One important tool to improve the therapy of RCC, is to use such prognostic factors for identification of patient eligibility for entering into studies and assessing patient response to therapy. (7,8) Various prognostic models might possibly be superior predicting survival compared with staging and grading. Such staging systems will also include a number of molecular variables characterizing the tumor. This study covers some of the pathological and clinical variables that are today recognized as prognostic factors for RCC.

AIMS AND OBJECTIVES: To study the effectiveness of prognostic factors influencing the disease free survival in non-metastatic renal cell carcinoma. To access how well the available study designs such as UNIVERSITY OF CALIFORNIA AND LOS ANGELS and SSIGN could be used to access the prognosis of renal carcinoma on hand.

INCLUSION CRITERIA: All the patients undergoing radical nephrectomy for renal cell carcinoma above 18 years of age are included in the study.

EXCLUSION CRITERIA: All the patients with renal cell carcinoma under the age of 18 are excluded. All the metastatic renal cell carcinoma patients were excluded. All the patients with bilateral renal cell carcinoma are excluded.

MATERIALS AND METHODS: A prospective case series study was conducted after getting approval from thesis committee in the Department of Urology, and followed up in the Department of Urology, Gandhi hospital, Secundrabad, for a period of 12 months from June 2012 to May 2013. Informed consent is obtained from all the patients. Patients diagnosed to have solid renal mass with enhancement of more than 15 Hounse field units on 128 slice CT scan are categorized as symptomatic and incidental renal tumors on presentation.

The preoperative evaluation consisted of hemogram, renal function tests and metastatic workup with Chest X-ray, Liver function tests and serum calcium. ESR level cutoff was made at 28mm above which was labeled as high below which was labeled as low.

Patients with symptoms or signs of skeletal involvement or elevated alkaline phosphatase underwent bone scintigraphy. Patients with respiratory complaints, abnormal findings on chest x ray and lymphadenopathy on CT abdomen underwent chest CT. Patients with detected metastasis are excluded from the study.
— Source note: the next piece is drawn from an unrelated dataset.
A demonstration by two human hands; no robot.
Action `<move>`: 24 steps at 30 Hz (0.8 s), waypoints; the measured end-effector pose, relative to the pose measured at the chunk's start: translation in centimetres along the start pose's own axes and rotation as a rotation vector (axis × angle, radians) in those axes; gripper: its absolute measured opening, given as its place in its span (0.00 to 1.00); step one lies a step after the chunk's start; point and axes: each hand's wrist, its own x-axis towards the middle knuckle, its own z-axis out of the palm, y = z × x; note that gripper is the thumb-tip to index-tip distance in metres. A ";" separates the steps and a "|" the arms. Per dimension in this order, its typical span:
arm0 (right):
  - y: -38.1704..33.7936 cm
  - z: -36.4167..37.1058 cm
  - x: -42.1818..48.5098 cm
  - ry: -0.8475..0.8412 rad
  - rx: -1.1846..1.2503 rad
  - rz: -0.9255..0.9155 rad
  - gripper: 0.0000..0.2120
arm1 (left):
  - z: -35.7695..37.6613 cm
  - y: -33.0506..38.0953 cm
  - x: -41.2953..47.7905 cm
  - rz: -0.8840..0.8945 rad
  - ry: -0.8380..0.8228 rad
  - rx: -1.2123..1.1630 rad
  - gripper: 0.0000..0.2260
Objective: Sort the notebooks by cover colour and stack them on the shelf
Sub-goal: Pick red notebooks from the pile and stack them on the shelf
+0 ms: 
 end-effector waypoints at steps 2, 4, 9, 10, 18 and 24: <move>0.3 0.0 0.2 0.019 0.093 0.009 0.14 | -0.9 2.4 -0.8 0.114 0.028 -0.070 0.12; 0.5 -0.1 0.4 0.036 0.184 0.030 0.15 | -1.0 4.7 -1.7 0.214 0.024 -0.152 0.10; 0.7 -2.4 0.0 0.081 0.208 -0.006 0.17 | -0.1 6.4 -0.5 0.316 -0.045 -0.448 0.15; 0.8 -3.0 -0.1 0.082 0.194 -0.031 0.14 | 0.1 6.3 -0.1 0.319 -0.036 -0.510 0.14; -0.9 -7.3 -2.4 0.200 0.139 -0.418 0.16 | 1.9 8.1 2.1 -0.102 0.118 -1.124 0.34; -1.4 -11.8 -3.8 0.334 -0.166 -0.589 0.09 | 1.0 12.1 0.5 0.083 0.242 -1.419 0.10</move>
Patients performance status was accessed by Eastern cooperative oncology group performance status preoperatively. All patients underwent radical nephrectomy.

Radical nephrectomy was routinely performed via a transverse abdominal chevron incision dividing both recti abdominis muscles.

The nephrectomy was performed en bloc, removing the kidney along with perirenal fat and Gerota's fascia. Ipsilateral adrenalectomy was done for upper pole tumors involving adrenal or CT scan evidence of adrenal enlargement. In case of enlarged or palpable lymph nodes between aorta and vena cava, or in other sites, lymph nodes were dissected in that area, but no extensive radical retro peritoneal lymph node dissection was routinely performed. In patients with tumor thrombus in venous system radical nephrectomy was done along with removal of thrombus.

Tumor size was measured as the maximum diameter determined on gross section of specimen. Histopathological nuclear grade was determined, primarily (>80% of pathology reports) by one pathologist following Fuhrman grading system, in line with EAU guidelines and histologically typed by H&E sections if pathology reveals to be renal cell carcinoma. Presence of necrosis and lymph nodal positivity was noted. Tumor stage was defined according to AJCC cancer staging system 2010.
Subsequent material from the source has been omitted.